You’ll find positive mentions of Eagle Scouts all over newspapers and TV.
But one place I wasn’t expecting to see a reference to Scouting’s highest honor was in Vogue magazine.
I’m not a regular reader of the monthly fashion magazine, but 1.3 million people, mostly women, pick up each issue.
A Scouter told me to check out the August 2014 issue for something noteworthy. And sure enough, I found it on Page 96.
The article is written by Joyce Maynard, who also penned the novel Labor Day, which became a movie starring Kate Winslet and Josh Brolin last year.

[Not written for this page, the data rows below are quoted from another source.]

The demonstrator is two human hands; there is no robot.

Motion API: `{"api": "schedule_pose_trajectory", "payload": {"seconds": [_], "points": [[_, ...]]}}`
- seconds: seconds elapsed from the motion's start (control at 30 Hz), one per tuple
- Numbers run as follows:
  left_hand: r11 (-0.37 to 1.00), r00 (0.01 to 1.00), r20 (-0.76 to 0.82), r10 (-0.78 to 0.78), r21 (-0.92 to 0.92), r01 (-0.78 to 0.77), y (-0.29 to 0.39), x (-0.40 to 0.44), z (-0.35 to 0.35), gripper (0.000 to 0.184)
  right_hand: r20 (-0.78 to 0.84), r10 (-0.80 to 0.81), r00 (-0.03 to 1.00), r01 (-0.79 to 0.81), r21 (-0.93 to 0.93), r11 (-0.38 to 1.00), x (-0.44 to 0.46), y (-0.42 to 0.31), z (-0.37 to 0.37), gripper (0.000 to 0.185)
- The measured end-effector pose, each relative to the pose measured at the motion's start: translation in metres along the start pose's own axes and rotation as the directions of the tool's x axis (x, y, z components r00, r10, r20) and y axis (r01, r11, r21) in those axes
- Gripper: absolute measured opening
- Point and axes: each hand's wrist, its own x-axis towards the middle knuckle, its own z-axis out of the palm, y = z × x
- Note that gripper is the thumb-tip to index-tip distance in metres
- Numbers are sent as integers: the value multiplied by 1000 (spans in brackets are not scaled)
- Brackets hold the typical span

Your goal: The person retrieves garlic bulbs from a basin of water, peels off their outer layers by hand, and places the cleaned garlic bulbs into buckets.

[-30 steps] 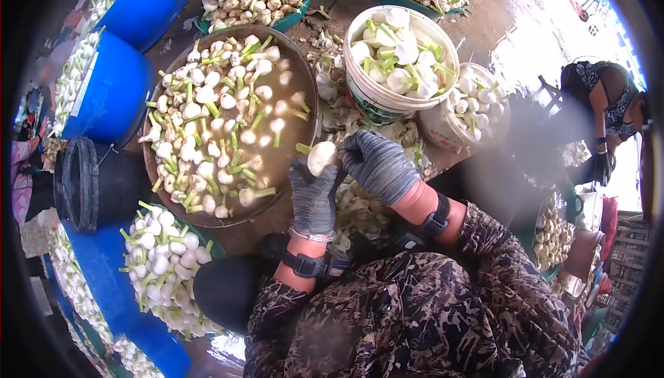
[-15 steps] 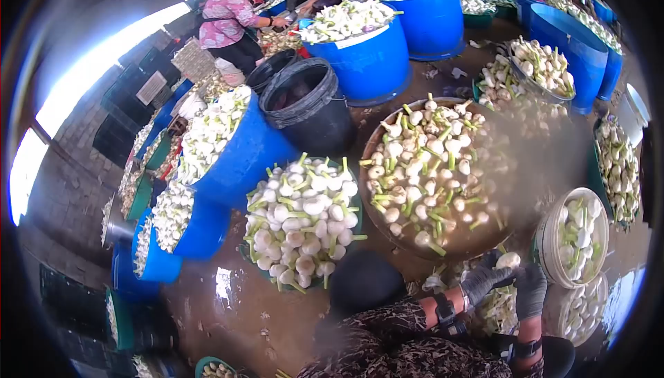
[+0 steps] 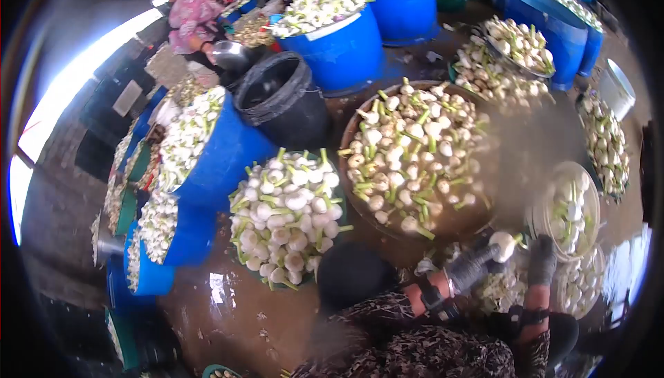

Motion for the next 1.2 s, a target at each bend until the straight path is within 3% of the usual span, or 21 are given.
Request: {"api": "schedule_pose_trajectory", "payload": {"seconds": [0.03,0.13,0.2,0.27,0.33,0.47,0.53,0.57,0.6,0.67,0.73,0.8,0.83,0.87,0.93,0.97,1.0,1.07,1.1,1.13,1.2], "points": [[998,998,-6,59,35,-59,5,1,-1,48,45,-135,990,137,-54,989,-13,-46,-10,27],[998,997,-71,-7,65,11,12,0,-2,36,137,-529,838,542,-80,837,-43,-158,-29,35],[983,996,-32,-85,162,89,16,1,1,42,144,-564,813,578,-87,811,-54,-159,-22,24],[982,992,63,-107,163,96,17,-2,7,52,51,-495,868,497,-69,865,-60,-146,-10,16],[876,999,-2,-54,480,48,20,-8,22,56,59,-537,842,538,-173,825,-61,-146,-10,14],[764,995,-25,-99,638,92,22,-8,18,63,123,-351,928,370,-215,904,-65,-147,-6,14],[425,986,164,-18,894,-142,30,-4,18,70,142,-128,982,123,42,992,-62,-137,-2,17],[388,977,196,-77,909,-152,32,-2,18,72,242,-64,968,1,251,968,-58,-126,1,16],[388,975,203,-89,909,-154,30,-2,20,72,231,-56,971,-3,249,968,-60,-119,2,16],[588,967,243,-74,794,-154,28,-2,26,62,130,-113,985,87,195,977,-59,-130,-2,14],[691,967,226,-121,718,-81,22,2,26,62,149,-318,936,331,-76,940,-64,-144,-18,14],[468,995,40,-88,884,6,15,3,16,61,174,-270,947,281,-42,959,-64,-141,-13,15],[253,994,100,-53,964,-83,16,5,19,59,169,-265,949,276,-44,960,-62,-137,-12,15],[254,993,103,-62,964,-84,13,6,19,59,241,-156,958,159,6,987,-59,-131,-11,16],[398,949,256,186,863,-311,7,8,19,55,310,-50,949,37,46,998,-51,-117,-9,18],[539,954,211,213,789,-295,3,8,21,51,430,-24,903,-28,112,993,-46,-111,-7,22],[538,953,218,209,789,-298,2,9,18,51,544,-9,839,-100,170,980,-44,-105,-6,26],[892,1000,-9,-20,451,22,1,11,13,58,580,17,814,-176,219,960,-48,-110,-10,31],[980,988,76,-131,161,118,2,8,9,52,577,60,814,-207,192,959,-53,-108,-8,32],[979,988,79,-133,165,118,3,9,15,52,574,102,813,-236,165,958,-57,-105,-4,32],[988,990,-67,-125,-102,118,7,8,28,51,592,49,804,-131,96,987,-64,-82,17,33]]}}
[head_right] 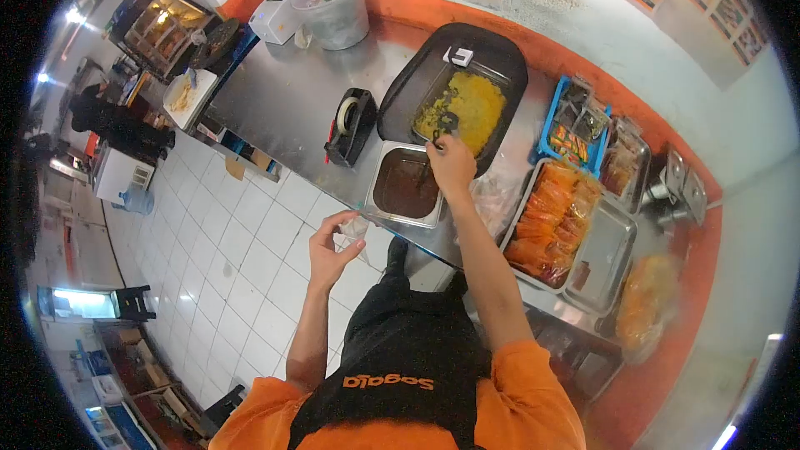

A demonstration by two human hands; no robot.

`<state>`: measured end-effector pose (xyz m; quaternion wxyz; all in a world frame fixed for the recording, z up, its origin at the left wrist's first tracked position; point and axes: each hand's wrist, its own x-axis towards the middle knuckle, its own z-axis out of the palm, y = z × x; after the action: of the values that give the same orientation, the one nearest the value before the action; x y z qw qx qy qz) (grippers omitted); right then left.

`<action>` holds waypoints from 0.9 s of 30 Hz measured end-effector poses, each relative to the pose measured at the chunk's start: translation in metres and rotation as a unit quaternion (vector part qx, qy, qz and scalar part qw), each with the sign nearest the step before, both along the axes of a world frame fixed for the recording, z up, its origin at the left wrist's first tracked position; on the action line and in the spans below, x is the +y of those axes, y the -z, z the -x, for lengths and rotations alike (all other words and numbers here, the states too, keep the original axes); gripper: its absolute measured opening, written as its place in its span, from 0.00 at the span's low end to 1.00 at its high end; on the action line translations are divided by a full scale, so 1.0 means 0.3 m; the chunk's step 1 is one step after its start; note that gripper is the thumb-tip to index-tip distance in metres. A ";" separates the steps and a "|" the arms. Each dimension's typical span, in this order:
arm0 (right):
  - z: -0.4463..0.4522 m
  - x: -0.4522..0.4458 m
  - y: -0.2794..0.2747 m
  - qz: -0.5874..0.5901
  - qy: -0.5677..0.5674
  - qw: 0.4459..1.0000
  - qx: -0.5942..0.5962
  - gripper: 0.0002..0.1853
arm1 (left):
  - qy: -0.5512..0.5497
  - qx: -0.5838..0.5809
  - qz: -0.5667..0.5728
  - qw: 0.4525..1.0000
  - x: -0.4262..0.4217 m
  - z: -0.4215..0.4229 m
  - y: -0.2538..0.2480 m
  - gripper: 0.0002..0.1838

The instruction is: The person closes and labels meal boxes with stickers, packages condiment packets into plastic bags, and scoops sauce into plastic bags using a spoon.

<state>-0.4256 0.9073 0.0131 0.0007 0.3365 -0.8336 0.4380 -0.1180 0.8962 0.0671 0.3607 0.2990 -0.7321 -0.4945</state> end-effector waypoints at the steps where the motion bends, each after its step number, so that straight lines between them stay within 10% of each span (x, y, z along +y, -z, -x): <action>1: -0.005 0.000 -0.007 0.011 -0.045 0.999 0.002 0.20 | -0.013 -0.002 0.002 1.000 0.002 -0.007 0.001 0.28; 8: -0.111 0.200 -0.013 -0.093 -0.190 0.977 0.038 0.15 | -0.013 0.069 -0.102 0.992 0.021 -0.029 0.051 0.32; 16: -0.217 0.222 0.077 0.053 -0.085 0.969 -0.227 0.15 | -0.044 0.067 -0.035 0.996 -0.003 0.033 0.121 0.32; 20: -0.213 0.248 0.088 0.144 -0.019 0.881 -0.451 0.15 | -0.063 0.049 -0.021 0.997 -0.025 0.056 0.099 0.31; 27: -0.204 0.277 -0.098 0.205 0.050 0.829 -0.518 0.15 | -0.034 0.069 -0.063 0.995 -0.075 0.168 0.038 0.31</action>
<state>-0.3645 0.9903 0.0425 -0.3404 0.0104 -0.6185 0.7082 -0.1685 0.8737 0.0557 0.4075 0.3111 -0.6618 -0.5469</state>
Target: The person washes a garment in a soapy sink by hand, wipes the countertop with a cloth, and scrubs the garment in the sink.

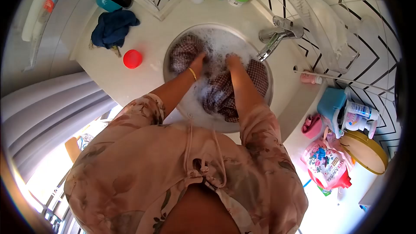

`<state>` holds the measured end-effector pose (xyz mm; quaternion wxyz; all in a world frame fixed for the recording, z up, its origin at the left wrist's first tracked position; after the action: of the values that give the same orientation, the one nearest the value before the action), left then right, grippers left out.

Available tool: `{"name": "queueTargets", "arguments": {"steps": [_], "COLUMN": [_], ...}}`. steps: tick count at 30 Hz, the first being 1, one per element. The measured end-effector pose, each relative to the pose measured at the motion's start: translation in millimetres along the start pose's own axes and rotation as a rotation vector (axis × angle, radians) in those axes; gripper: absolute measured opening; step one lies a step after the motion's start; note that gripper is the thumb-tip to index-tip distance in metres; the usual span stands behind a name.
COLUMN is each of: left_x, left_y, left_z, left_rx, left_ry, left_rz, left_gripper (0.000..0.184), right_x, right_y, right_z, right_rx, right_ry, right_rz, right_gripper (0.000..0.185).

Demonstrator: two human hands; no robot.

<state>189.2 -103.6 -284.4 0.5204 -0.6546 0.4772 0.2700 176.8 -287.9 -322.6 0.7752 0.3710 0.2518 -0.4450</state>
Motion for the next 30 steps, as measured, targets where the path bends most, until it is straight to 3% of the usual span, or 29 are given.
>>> {"name": "queueTargets", "arguments": {"steps": [1,3,5,7,10,12,13,14,17,18,20,22,23,25,26,28,29,30], "left_x": [-3,-8,-1,11,9,-11,-31,-88,-65,-56,-86,-118,-95,-47,-61,-41,-43,-55], "left_y": [-6,-19,-21,-23,-28,-29,-33,-48,-44,-42,-46,-53,-48,-37,-34,-29,-35,-45], "left_z": [-11,-27,-28,-28,-28,-23,-18,-20,-37,-21,-41,-60,-47,-25,-34,-25,-27,-43], "left_rx": [-0.125,-0.38,-0.333,-0.278,-0.133,0.027,0.113,-0.059,-0.327,-0.334,-0.514,-0.682,-0.528,-0.215,-0.416,-0.383,-0.372,-0.475], "left_ry": [0.102,0.307,0.397,0.489,0.478,0.251,0.132,-0.039,0.416,0.28,0.445,0.603,0.475,0.205,0.205,0.163,0.146,0.354], "left_rz": [-0.011,-0.025,-0.09,-0.162,-0.242,-0.243,-0.238,-0.132,-0.148,-0.181,0.0,0.18,0.025,-0.275,-0.105,-0.11,-0.118,-0.179], "left_gripper": [0.068,0.062,0.058,0.054,0.047,0.041,0.038,0.034,0.034,0.037,0.03,0.025,0.024,0.022,0.022,0.024,0.024,0.031], "right_x": [-35,-97,-168,-252,-268,-201,-172,-150,-130,-138,-215,-273,-289,-240,-222,-168,-145,-120], "right_y": [7,37,72,102,118,97,88,75,51,58,105,122,129,111,105,89,64,40], "right_z": [21,47,50,46,28,48,55,58,48,51,49,33,27,44,62,74,82,74], "right_rx": [0.434,0.638,0.577,0.161,-0.164,0.116,0.28,0.437,0.843,0.663,0.528,0.225,0.077,0.076,0.058,0.101,0.427,0.747], "right_ry": [-0.115,-0.348,-0.339,-0.664,-0.713,-0.565,-0.488,-0.414,-0.316,-0.365,-0.249,-0.436,-0.529,-0.684,-0.79,-0.447,-0.382,-0.3], "right_rz": [-0.141,-0.002,0.532,0.817,0.855,0.417,0.332,0.244,0.064,0.239,0.629,0.744,0.8,0.638,0.565,0.343,0.18,0.015], "right_gripper": [0.051,0.052,0.046,0.036,0.038,0.041,0.04,0.039,0.038,0.039,0.033,0.029,0.028,0.03,0.031,0.04,0.044,0.049]}}
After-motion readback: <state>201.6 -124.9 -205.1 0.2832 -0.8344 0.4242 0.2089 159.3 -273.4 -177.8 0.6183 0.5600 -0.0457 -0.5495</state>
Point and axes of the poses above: each hand's wrist, its own x-axis towards the middle knuckle, its own z-axis out of the back of the hand, y = z × x, the point moved 9 cm from there along x, towards the middle knuckle, and after that the axes turned 5 degrees about -z, right-handed, at the moved point
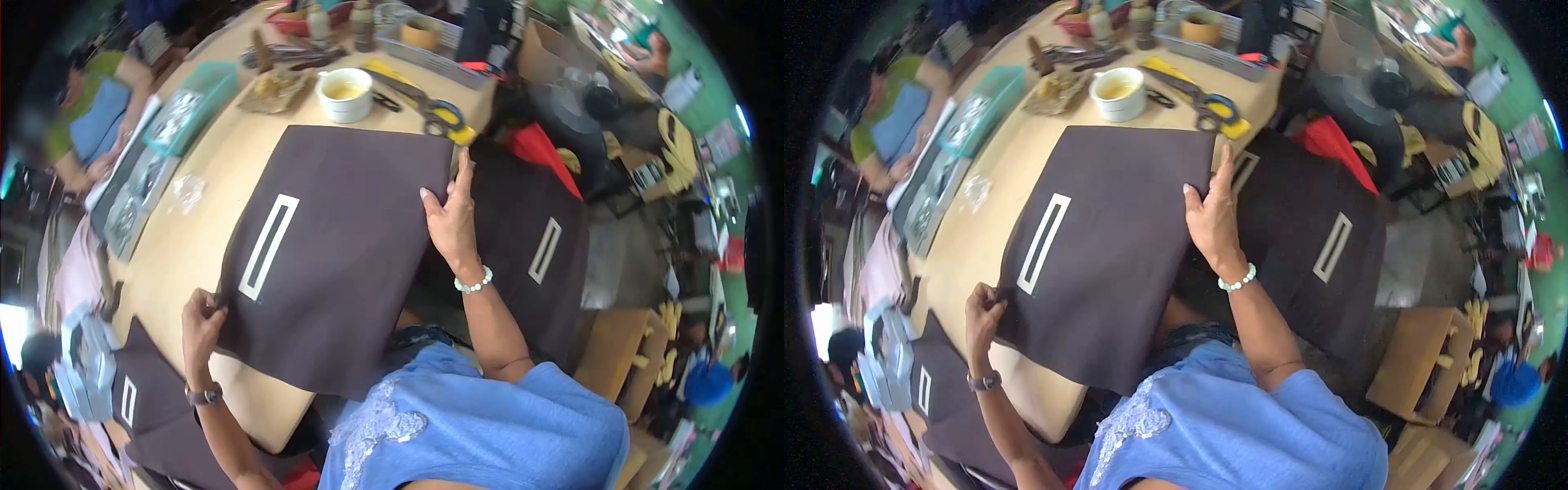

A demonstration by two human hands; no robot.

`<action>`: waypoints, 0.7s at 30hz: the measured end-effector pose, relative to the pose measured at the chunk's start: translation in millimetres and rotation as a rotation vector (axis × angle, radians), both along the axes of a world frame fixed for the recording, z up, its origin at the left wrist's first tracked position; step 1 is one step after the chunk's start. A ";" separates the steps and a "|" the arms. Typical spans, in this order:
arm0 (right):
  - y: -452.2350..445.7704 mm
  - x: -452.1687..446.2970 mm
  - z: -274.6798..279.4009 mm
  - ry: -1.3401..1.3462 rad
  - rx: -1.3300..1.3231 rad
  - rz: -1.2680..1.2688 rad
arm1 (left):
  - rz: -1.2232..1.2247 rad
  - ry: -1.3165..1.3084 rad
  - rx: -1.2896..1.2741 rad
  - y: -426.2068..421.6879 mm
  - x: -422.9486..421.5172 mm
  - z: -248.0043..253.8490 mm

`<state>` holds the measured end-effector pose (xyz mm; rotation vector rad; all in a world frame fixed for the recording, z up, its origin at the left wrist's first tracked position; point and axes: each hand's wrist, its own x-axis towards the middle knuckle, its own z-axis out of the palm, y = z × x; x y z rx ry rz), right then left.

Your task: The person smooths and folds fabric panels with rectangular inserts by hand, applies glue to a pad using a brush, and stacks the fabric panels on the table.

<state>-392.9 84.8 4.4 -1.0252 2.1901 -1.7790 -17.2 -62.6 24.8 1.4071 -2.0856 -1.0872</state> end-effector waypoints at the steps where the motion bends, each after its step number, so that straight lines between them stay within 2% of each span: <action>1: 13.3 -9.5 -6.5 0.071 0.003 -0.068 | 0.008 0.111 0.130 12.7 -19.0 4.9; 2: 25.9 -18.2 -10.1 0.143 0.006 -0.126 | -0.065 0.139 0.077 16.7 -28.0 -2.7; 3: 42.5 -25.6 -6.7 -0.017 0.044 -0.166 | -0.121 0.161 0.070 24.9 -45.5 -0.3; 5: 72.4 -49.0 -22.9 0.026 0.151 -0.359 | -0.285 0.123 -0.047 43.1 -84.0 4.6; 6: 92.2 -59.2 -9.7 -0.227 0.273 -0.350 | -0.393 0.062 -0.159 50.7 -102.3 6.3; 9: 142.3 -106.7 -37.1 0.015 0.231 -0.520 | -0.609 0.096 -0.074 78.6 -163.4 16.1; 12: 183.3 -153.6 -47.3 0.057 0.296 -0.592 | -0.708 0.098 -0.106 106.3 -211.5 1.3; 16: 213.2 -213.9 -49.8 0.047 0.361 -0.616 | -0.713 0.217 -0.065 131.4 -269.3 -27.2; 19: 213.4 -258.1 -53.4 0.139 0.514 -0.672 | -0.711 0.278 -0.025 137.4 -307.1 -73.7; 21: 215.5 -300.6 -79.2 0.092 0.583 -0.721 | -0.637 0.280 0.096 143.4 -326.7 -102.9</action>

Maynard tells the true story about her own perilous quest to find love in her late 50s. Finally, she meets the perfect guy, and, yep, he’s an Eagle Scout. She writes:
” … I met Jim — divorced, like me, for nearly a quarter century. An attorney — handsome, in possession of all his hair — with surprising interests in astronomy, environmental politics, good fiction, playing the electric bass, camping in the California desert, jazz as well as opera, and motorcycles. He was a political liberal and an Eagle Scout.”
Maynard and San Francisco attorney Jim Barringer were married in July 2013.
What strikes me most about Maynard’s article is how she said so much about Barringer in just two words: Eagle Scout.
She didn’t need to include a paragraph on his character, saying how he’s loyal and kind and courteous and friendly. Instead, like any good writer, she boiled that down to two key words.
What does ‘Eagle Scout’ imply?
A picture’s worth a thousand words, and the same can be said about the phrase “Eagle Scout.”
When Maynard or others say someone’s an Eagle Scout, what are they revealing about that person? When a college admissions officer or hiring manager sees “Eagle Scout” on an applicant’s résumé, what’s the hidden meaning there? What do those two words say to you?
I’m interested to read your thoughts in the comments.